## PROVIDED DATA
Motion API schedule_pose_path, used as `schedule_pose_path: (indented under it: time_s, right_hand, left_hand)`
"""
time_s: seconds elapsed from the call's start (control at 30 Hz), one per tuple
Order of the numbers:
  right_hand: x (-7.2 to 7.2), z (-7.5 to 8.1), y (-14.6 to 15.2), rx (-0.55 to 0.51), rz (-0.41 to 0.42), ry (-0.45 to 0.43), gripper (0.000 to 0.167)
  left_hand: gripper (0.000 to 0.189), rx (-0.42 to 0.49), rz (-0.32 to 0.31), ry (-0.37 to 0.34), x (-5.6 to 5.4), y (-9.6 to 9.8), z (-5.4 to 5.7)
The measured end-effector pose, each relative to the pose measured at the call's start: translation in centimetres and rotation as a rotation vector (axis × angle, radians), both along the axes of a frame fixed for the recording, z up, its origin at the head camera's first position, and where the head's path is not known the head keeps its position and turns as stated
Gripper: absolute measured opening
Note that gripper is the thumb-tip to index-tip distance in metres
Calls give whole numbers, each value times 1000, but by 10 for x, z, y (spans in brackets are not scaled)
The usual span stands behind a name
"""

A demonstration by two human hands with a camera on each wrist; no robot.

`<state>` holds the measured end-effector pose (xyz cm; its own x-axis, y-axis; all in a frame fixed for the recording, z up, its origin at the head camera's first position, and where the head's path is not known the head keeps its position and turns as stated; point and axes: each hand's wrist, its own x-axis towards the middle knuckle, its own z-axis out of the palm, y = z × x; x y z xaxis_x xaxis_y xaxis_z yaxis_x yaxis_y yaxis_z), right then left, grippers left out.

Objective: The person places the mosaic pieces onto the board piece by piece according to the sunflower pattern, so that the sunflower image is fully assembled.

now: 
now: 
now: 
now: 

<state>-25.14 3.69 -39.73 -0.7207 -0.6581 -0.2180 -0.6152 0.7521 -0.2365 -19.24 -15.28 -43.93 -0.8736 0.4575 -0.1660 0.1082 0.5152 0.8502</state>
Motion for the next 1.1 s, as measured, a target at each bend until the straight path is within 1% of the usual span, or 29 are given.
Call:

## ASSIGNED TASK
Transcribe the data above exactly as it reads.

## REPLY TO THE EXERCISE
Motion API schedule_pose_path, used as `schedule_pose_path: (indented under it: time_s, right_hand, left_hand)`
"""
time_s: seconds elapsed from the call's start (control at 30 Hz), one per tuple
Order of the numbers:
  right_hand: x (-7.2 to 7.2), z (-7.5 to 8.1), y (-14.6 to 15.2), rx (-0.55 to 0.51), rz (-0.41 to 0.42), ry (-0.45 to 0.43), gripper (0.000 to 0.167)
  left_hand: gripper (0.000 to 0.189), rx (-0.42 to 0.49), rz (-0.32 to 0.31), ry (-0.37 to 0.34), x (-5.6 to 5.4), y (-9.6 to 9.8), z (-5.4 to 5.7)
The measured end-effector pose, each relative to the pose measured at the call's start: translation in centimetres and rotation as a rotation vector (axis × angle, radians), both along the axes of a frame fixed for the recording, z up, its origin at the head camera's first position, and where the head's path is not known the head keeps its position and turns as stated
Gripper: absolute measured opening
Note that gripper is the thumb-tip to index-tip distance in metres
Calls give whole numbers, each value times 1000, but by 10 for x, z, y (spans in brackets are not scaled)
The usual span stands behind a name
"""

A demonstration by two human hands with a camera on each wrist; no robot.

`<state>` holds the measured end-effector pose (xyz cm; its own x-axis, y-axis; all in a frame fixed for the recording, z up, its origin at the head camera's first position, and where the head's path is not known the head keeps its position and turns as stated; point and axes: each hand's wrist, its own x-axis towards the middle knuckle, its own z-axis out of the palm, y = z × x; x y z xaxis_x xaxis_y xaxis_z yaxis_x yaxis_y yaxis_z), right then left, grippers left out.

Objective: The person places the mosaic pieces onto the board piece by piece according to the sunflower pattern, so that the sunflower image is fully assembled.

now: 
now: 
now: 
now: 

<state>-25.14 3.69 -39.73 -0.7207 -0.6581 -0.2180 -0.6152 0.7521 -0.2365 -19.24 -15.28 -43.93 -0.8736 0.4575 -0.1660 0.1082 0.5152 0.8502</state>
Motion for the next 1.1 s, as measured, a target at each bend until the straight path is within 1% of the usual span, or 29 are given.
Call:

This exercise is now finished, and nothing remains to add.